Louis Jarvis Jr. is summoned from his band's radio show to visit his terminally ill father before his father dies. Honey Carter, the daughter of the only woman whom Jarvis Sr. had ever loved, also visits. Jarvis Sr.'s dying wish is that his son marries Honey. He before meeting his son and Honey.
Jarvis Sr.'s shady lawyer Henry Talbot sees a chance to secure a portion of the Jarvis estate for himself by rewriting the will to read that Jarvis Jr. must marry a woman like Talbot's secretary Rusty. Talbot wants to conspire with Rusty to marry and then divorce Jarvis Jr. so that she and Henry will split the estate. Jarvis Jr. is fooled by Talbot's ruse and believes that he must marry soon to avoid the distribution of the estate to charity.

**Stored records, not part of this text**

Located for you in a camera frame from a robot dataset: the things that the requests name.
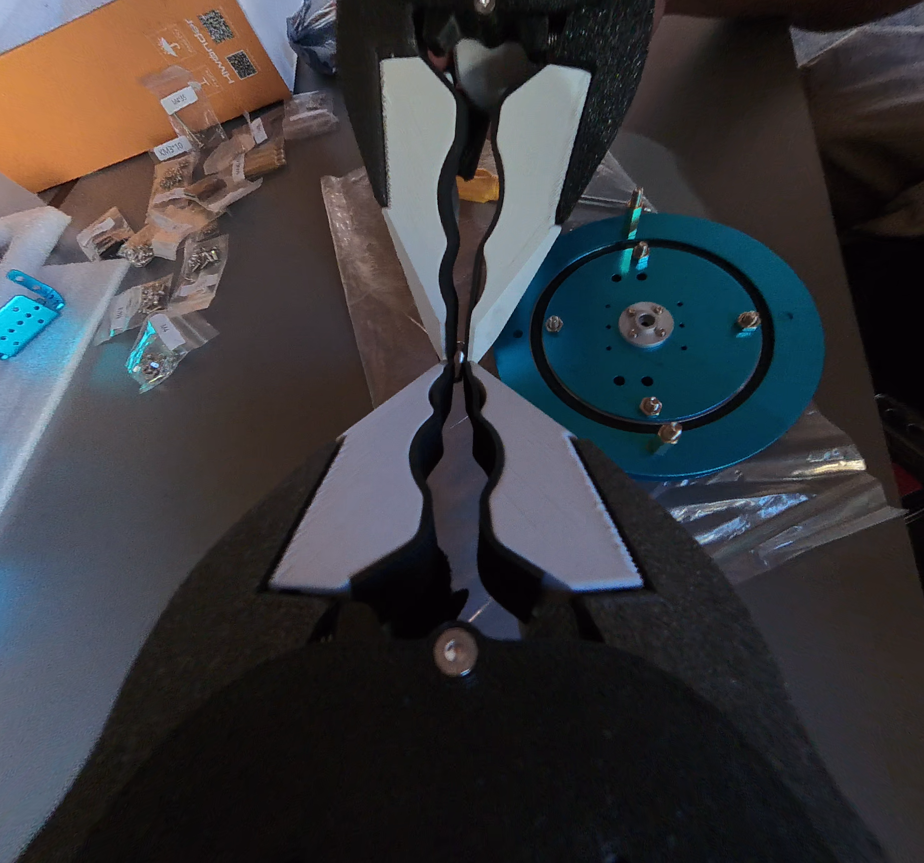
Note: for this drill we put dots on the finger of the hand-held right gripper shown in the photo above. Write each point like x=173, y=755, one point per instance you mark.
x=534, y=155
x=411, y=155

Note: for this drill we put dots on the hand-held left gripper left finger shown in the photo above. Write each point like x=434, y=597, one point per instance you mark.
x=346, y=516

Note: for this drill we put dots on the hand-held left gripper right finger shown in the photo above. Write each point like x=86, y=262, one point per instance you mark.
x=556, y=516

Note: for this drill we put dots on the blue metal turntable base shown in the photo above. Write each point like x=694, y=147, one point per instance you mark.
x=722, y=386

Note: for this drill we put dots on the grey desk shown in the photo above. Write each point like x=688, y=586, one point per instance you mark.
x=216, y=480

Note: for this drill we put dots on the crumpled dark plastic bag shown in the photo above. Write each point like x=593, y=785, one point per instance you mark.
x=317, y=33

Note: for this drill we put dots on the clear plastic bag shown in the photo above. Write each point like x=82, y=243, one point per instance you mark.
x=361, y=285

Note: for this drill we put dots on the pile of small screw bags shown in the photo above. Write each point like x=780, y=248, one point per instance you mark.
x=159, y=354

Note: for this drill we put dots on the orange cardboard box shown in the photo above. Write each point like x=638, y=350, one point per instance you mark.
x=108, y=83

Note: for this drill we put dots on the white packaging tray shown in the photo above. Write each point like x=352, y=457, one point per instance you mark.
x=43, y=408

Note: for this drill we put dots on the person's torso in pale shirt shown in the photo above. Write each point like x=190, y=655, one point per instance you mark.
x=866, y=119

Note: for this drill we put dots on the red and black case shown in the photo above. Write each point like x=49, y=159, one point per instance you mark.
x=906, y=444

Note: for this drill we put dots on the blue metal bracket block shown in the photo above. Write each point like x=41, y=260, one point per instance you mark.
x=29, y=318

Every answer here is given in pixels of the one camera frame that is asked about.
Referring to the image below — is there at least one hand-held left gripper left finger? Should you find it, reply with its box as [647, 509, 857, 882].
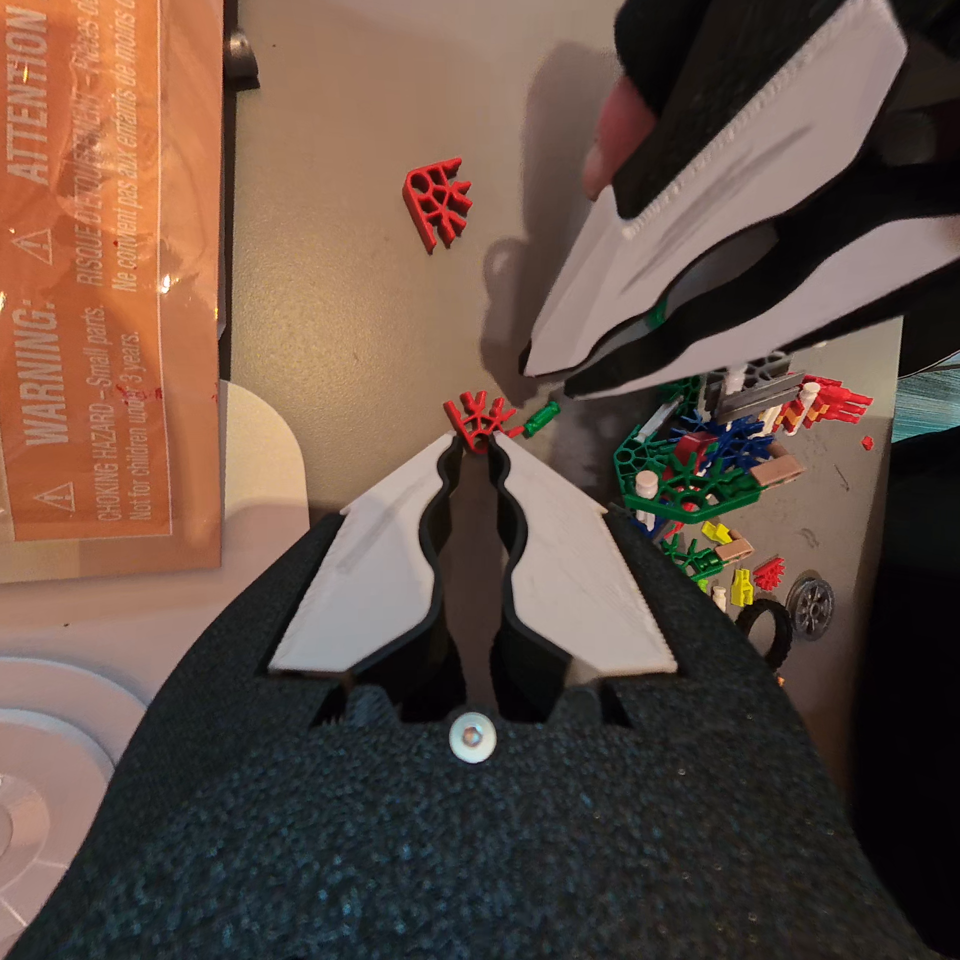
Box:
[267, 432, 464, 676]

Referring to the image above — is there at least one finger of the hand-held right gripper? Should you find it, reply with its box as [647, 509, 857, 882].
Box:
[561, 216, 960, 400]
[519, 0, 910, 378]

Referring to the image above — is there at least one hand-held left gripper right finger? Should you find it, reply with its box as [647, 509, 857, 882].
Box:
[487, 432, 680, 687]

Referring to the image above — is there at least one person's right hand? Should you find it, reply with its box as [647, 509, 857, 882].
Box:
[582, 73, 659, 201]

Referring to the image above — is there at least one colourful toy model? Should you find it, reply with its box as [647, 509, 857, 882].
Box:
[612, 352, 876, 595]

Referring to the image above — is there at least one white desk stand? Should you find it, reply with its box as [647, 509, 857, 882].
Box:
[0, 381, 313, 933]

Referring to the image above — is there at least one black toy tyre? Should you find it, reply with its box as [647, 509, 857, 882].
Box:
[734, 597, 795, 670]

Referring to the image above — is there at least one grey wheel hub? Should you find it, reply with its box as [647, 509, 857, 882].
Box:
[785, 570, 837, 644]

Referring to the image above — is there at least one red square connector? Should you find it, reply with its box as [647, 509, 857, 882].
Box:
[402, 156, 474, 255]

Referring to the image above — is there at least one toy set instruction booklet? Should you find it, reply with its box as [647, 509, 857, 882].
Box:
[0, 0, 228, 586]

Jarvis Jr. urgently needs the estate money to produce his new stage musical. He does not wish to marry Rusty, but his friend suggests that they cast the show with a lead actress who resembles Rusty. However, Talbot attempts to stop the show by scaring Junior's investors.
Production
Producer-director-writer William Forest Crouch had been making Soundies—three-minute movie musicals for coin-operated "movie jukeboxes". His 20-minute musical made for theaters, Caldonia (1945), starred Louis Jordan, and was so successful that Crouch signed Jordan for three feature films. Reet, Petite, and Gone was the second.
Crouch made his films on low budgets with fast-paced, assembly-line methods at the former Edison studio in New York City. Scenes were rarely photographed more than twice—once for long shots and once for close-ups—and if the actors couldn't remember the scripted dialogue, they said something appropriate anyway, knowing that the schedule didn't call for repeated takes. Most Hollywood "B" features were shot in five to ten days, but Crouch filmed this feature in only a day and a half.[2]